One of the main goals and objectives in writing this unit is the integration of the New Haven district’s content standards in the areas of language arts, social studies, science, mathematics, and social development through the study of simple machines. The scientific connections in the curriculum between simple machines and science are obvious. This unit’s attempt to integrate the social studies, language arts, mathematics, and social development curriculum may not be as clear, yet an important focus of the unit that I hope to get across to the reader.
I focus on four content standards in my aim to create an integrated unit of study on physics. Though it may be too broad as a goal, many other standards that are not here listed will be required, introduced, used, or touched upon. I have chosen at least one of each of the standards on reading, writing, social studies and library media, and technology as the core of the unit.
Although the unit can be adapted to meet the needs of diverse learners, I write it with the content standards in mind for science, mathematics, social studies and language arts specific in the second grade. A list of the content standards that this unit aims to cover in its duration and the tasks the child should be able to perform is located in Appendix A.
With the selection of these content standards I intend to set up an environment where the students will be able to explore and learn about the physics concepts involved in simple machines. The question we seek to answer is: what role do simple machines play in our lives?
Students will create representations (visual, written, model, etc.) that reflect the basic principles learned, tell what the principles are, provide information, have a point of view, or demonstrate an appreciation and understanding of simple machines.

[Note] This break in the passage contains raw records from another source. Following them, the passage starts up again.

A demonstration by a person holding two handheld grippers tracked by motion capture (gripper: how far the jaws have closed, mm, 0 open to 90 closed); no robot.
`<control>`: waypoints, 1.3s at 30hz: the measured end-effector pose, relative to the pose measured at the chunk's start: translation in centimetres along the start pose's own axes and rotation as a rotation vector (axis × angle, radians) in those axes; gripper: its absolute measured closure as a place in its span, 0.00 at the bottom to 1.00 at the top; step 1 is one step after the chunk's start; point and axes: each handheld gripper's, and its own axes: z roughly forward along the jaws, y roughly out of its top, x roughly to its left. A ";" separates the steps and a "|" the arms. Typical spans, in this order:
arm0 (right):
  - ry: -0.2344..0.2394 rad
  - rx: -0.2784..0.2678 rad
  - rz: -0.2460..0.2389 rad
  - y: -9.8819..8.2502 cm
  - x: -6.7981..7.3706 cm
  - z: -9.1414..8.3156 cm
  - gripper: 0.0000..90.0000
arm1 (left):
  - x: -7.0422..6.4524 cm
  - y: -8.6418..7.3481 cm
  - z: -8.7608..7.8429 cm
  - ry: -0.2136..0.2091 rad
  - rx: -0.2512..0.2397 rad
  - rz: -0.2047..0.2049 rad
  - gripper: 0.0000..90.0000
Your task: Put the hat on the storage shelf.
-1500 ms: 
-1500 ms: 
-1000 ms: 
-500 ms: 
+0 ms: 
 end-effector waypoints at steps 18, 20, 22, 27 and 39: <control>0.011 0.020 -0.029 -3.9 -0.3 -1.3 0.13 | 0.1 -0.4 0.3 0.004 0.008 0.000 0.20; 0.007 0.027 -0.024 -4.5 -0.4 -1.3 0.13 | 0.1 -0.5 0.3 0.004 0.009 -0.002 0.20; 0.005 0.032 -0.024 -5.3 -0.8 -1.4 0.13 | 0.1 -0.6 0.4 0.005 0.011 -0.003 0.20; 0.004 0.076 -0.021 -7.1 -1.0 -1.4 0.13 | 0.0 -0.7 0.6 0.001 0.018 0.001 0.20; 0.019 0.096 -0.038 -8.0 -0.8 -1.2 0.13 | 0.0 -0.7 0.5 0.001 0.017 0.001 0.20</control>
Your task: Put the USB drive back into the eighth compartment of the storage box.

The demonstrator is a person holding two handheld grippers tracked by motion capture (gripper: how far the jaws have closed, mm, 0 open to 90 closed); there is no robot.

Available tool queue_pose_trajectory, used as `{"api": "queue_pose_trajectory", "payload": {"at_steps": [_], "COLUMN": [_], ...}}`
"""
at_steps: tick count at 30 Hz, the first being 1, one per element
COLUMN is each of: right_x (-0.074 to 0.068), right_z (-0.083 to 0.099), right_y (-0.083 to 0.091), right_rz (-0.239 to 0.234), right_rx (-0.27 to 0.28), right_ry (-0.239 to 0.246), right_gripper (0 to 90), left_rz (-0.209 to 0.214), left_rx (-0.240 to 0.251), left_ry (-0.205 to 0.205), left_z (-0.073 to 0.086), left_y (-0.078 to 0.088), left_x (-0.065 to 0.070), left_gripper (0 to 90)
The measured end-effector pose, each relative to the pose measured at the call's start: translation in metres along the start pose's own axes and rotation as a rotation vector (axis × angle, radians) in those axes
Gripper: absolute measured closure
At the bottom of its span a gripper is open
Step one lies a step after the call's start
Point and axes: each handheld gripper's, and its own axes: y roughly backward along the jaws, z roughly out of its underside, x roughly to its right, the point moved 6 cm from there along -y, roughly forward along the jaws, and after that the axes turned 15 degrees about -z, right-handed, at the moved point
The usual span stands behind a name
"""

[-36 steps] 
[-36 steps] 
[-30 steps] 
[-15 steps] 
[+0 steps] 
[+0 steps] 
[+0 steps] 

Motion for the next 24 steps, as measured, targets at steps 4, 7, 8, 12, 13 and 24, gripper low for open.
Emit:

The work habits that the unit will focus on will be 1.attending to details, and 2.accuracy. This will be accomplished through questioning techniques, models, reports, and games. The thinking skills that will be focused on will be to sequence and list different simple machines. As a way of developing an interpretation, and making connections, the children will contrast and compare certain elements of one of the simple machines and relate them to classroom and home objects. They will also look for simple machines within complex machines.
Children will be provided with many opportunities to observe the physics principals, with opportunities to create objects with Legos®, links , through writing, by making special projects, movement, etc., which show reflection upon the simple machines and their uses in today’s society.
As the unit progresses, broadening the scope of the questions and making connections among the different simple machines will be the focus. These simple machines will be presented and discovered during science classes and there will be a period to respond to them. At times this will be done individually, in pairs, or small groups. The overall objective is to bring alive some of those principles that are part of the human race and to begin to have a better understanding of all that surrounds us.